[TASK TO CARRY OUT]:
Retype the data exactly, so that every line matches the original.

[RECORDED INFORMATION]:
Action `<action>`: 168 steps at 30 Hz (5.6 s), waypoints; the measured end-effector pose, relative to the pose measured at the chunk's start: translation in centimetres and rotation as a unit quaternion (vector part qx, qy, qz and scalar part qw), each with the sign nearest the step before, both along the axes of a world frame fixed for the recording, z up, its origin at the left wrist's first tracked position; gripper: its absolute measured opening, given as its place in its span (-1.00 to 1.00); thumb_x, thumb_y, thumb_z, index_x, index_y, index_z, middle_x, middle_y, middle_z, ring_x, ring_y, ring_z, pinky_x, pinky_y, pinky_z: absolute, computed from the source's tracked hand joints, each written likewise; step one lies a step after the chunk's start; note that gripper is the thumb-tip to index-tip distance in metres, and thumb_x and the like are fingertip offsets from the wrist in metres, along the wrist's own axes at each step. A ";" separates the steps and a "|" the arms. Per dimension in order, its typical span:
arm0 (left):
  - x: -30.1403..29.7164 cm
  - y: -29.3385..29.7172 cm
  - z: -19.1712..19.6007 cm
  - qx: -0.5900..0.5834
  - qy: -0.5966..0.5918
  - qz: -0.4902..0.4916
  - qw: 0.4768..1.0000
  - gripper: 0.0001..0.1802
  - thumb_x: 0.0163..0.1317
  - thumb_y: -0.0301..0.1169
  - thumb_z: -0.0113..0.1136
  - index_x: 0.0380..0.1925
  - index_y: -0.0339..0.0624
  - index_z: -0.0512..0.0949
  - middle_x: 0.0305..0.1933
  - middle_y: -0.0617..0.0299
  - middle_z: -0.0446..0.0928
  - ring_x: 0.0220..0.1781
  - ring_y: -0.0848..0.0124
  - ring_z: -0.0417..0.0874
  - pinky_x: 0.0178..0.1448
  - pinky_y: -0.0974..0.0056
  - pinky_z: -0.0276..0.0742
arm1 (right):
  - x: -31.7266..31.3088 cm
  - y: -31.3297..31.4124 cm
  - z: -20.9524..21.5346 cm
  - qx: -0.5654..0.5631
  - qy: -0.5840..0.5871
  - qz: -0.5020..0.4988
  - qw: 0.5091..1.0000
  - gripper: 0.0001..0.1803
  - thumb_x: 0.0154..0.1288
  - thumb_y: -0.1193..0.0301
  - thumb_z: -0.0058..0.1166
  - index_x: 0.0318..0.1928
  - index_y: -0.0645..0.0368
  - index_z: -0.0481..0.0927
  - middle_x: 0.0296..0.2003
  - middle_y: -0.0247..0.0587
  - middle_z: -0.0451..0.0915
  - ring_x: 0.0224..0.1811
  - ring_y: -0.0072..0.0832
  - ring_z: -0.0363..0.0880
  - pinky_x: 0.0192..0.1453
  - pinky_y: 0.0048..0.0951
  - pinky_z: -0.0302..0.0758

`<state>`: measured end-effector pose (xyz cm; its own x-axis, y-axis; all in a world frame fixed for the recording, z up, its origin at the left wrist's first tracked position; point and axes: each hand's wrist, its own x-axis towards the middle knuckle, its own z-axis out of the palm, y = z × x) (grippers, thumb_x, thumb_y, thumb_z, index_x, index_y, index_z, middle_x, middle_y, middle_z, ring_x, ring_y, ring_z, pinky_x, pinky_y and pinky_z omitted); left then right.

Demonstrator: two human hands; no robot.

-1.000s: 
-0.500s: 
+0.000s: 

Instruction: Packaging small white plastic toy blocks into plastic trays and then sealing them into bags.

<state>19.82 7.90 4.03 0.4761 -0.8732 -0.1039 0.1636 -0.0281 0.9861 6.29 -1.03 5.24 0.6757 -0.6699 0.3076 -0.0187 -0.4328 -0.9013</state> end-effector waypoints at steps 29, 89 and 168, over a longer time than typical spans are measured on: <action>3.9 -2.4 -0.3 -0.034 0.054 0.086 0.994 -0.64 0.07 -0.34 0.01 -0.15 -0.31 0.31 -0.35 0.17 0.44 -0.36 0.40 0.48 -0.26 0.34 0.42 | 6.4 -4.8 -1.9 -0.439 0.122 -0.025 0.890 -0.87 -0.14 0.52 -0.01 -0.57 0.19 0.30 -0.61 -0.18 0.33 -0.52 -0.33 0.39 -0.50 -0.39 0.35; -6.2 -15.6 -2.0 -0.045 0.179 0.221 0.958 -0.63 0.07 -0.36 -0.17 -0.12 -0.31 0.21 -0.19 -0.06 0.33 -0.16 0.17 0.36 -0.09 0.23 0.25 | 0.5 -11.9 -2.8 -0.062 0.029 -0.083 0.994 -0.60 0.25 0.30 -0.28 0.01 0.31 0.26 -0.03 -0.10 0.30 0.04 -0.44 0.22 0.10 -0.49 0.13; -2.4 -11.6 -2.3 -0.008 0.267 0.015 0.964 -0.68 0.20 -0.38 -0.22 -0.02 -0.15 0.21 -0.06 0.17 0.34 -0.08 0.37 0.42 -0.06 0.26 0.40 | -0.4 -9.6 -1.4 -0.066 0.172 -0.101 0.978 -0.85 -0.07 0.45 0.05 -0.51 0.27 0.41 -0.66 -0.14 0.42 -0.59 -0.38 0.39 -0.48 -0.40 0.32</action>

[OUTPUT FOR THIS EXERCISE]:
Action `<action>`: 168 steps at 30 Hz (5.6 s), waypoints; the measured end-effector pose, relative to the pose measured at the chunk's start: translation in centimetres and rotation as a unit quaternion (vector part qx, qy, qz and scalar part qw), each with the sign nearest the step before, both along the axes of a world frame fixed for the recording, z up, its origin at the left wrist's first tracked position; gripper: its absolute measured opening, given as its place in its span (-1.00 to 1.00); thumb_x, thumb_y, thumb_z, index_x, index_y, index_z, middle_x, middle_y, middle_z, ring_x, ring_y, ring_z, pinky_x, pinky_y, pinky_z: absolute, computed from the source's tracked hand joints, each written likewise; step one lies a step after the chunk's start; note that gripper is the thumb-tip to index-tip distance in metres, and thumb_x and the like are fingertip offsets from the wrist in metres, along the wrist's own axes at each step. A ";" separates the steps and a "|" the arms. Per dimension in order, its typical span:
arm0 (left):
  - x: -30.1403..29.7164 cm
  - y: -29.3385..29.7172 cm
  - z: -19.1712..19.6007 cm
  - qx: -0.5900..0.5834
  - qy: -0.5966..0.5918
  - qz: -0.4902..0.4916
  - qw: 0.4768..1.0000
  - gripper: 0.0001..0.1802
  - thumb_x: 0.0163..0.1317
  - thumb_y: -0.0301..0.1169
  - thumb_z: -0.0113..0.1136
  - index_x: 0.0380..0.1925
  - index_y: -0.0339..0.0624
  - index_z: -0.0512..0.0949
  - middle_x: 0.0305..0.1933
  - middle_y: -0.0617..0.0299
  - middle_z: -0.0446..0.0928
  - ring_x: 0.0220..0.1781
  - ring_y: -0.0848..0.0124
  - ring_z: -0.0417..0.0874
  - pinky_x: 0.0178..0.1448
  - pinky_y: -0.0974..0.0056
  - pinky_z: -0.0276..0.0742
arm1 (right):
  - x: -31.7266..31.3088 cm
  - y: -31.3297..31.4124 cm
  - z: -20.9524..21.5346 cm
  - qx: -0.5654..0.5631
  - qy: -0.5840..0.5871
  - qz: -0.5020..0.4988
  - qw: 0.5091..1.0000
  - gripper: 0.0001..0.1803
  - thumb_x: 0.0154..0.1288
  - thumb_y: -0.1193..0.0301
  - thumb_z: -0.0058..0.1166
  - index_x: 0.0318..0.1928
  - index_y: -0.0645..0.0368
  - index_z: -0.0481..0.0927
  - middle_x: 0.0296..0.2003
  - middle_y: -0.0247..0.0587
  - middle_z: -0.0451..0.0915
  - ring_x: 0.0224..0.1811
  - ring_y: -0.0072..0.0832
  - ring_z: -0.0363..0.0880
  - pinky_x: 0.0192..0.1453
  - pinky_y: 0.0048..0.0951
  - pinky_z: -0.0302..0.0758

`<state>`: measured end-effector pose (xyz cm; its own x-axis, y-axis; all in a world frame fixed for the recording, z up, its origin at the left wrist's first tracked position; point and axes: each hand's wrist, its own x-axis towards the middle knuckle, its own z-axis out of the palm, y = z × x) (grippers, thumb_x, thumb_y, thumb_z, index_x, index_y, index_z, middle_x, middle_y, middle_z, ring_x, ring_y, ring_z, pinky_x, pinky_y and pinky_z omitted); left then right.

Demonstrator: two human hands; no robot.

-1.000s: 
-0.500s: 
+0.000s: 

Instruction: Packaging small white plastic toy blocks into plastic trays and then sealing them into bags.

<state>19.82 7.90 4.03 0.4761 -0.8732 -0.1039 0.1636 -0.0281 0.9861 6.29 -1.03 5.24 0.6757 -0.6699 0.3076 -0.0187 -0.4328 -0.9013</state> end-effector waypoints at steps 29, 89 and 168, over a longer time than typical spans are measured on: <action>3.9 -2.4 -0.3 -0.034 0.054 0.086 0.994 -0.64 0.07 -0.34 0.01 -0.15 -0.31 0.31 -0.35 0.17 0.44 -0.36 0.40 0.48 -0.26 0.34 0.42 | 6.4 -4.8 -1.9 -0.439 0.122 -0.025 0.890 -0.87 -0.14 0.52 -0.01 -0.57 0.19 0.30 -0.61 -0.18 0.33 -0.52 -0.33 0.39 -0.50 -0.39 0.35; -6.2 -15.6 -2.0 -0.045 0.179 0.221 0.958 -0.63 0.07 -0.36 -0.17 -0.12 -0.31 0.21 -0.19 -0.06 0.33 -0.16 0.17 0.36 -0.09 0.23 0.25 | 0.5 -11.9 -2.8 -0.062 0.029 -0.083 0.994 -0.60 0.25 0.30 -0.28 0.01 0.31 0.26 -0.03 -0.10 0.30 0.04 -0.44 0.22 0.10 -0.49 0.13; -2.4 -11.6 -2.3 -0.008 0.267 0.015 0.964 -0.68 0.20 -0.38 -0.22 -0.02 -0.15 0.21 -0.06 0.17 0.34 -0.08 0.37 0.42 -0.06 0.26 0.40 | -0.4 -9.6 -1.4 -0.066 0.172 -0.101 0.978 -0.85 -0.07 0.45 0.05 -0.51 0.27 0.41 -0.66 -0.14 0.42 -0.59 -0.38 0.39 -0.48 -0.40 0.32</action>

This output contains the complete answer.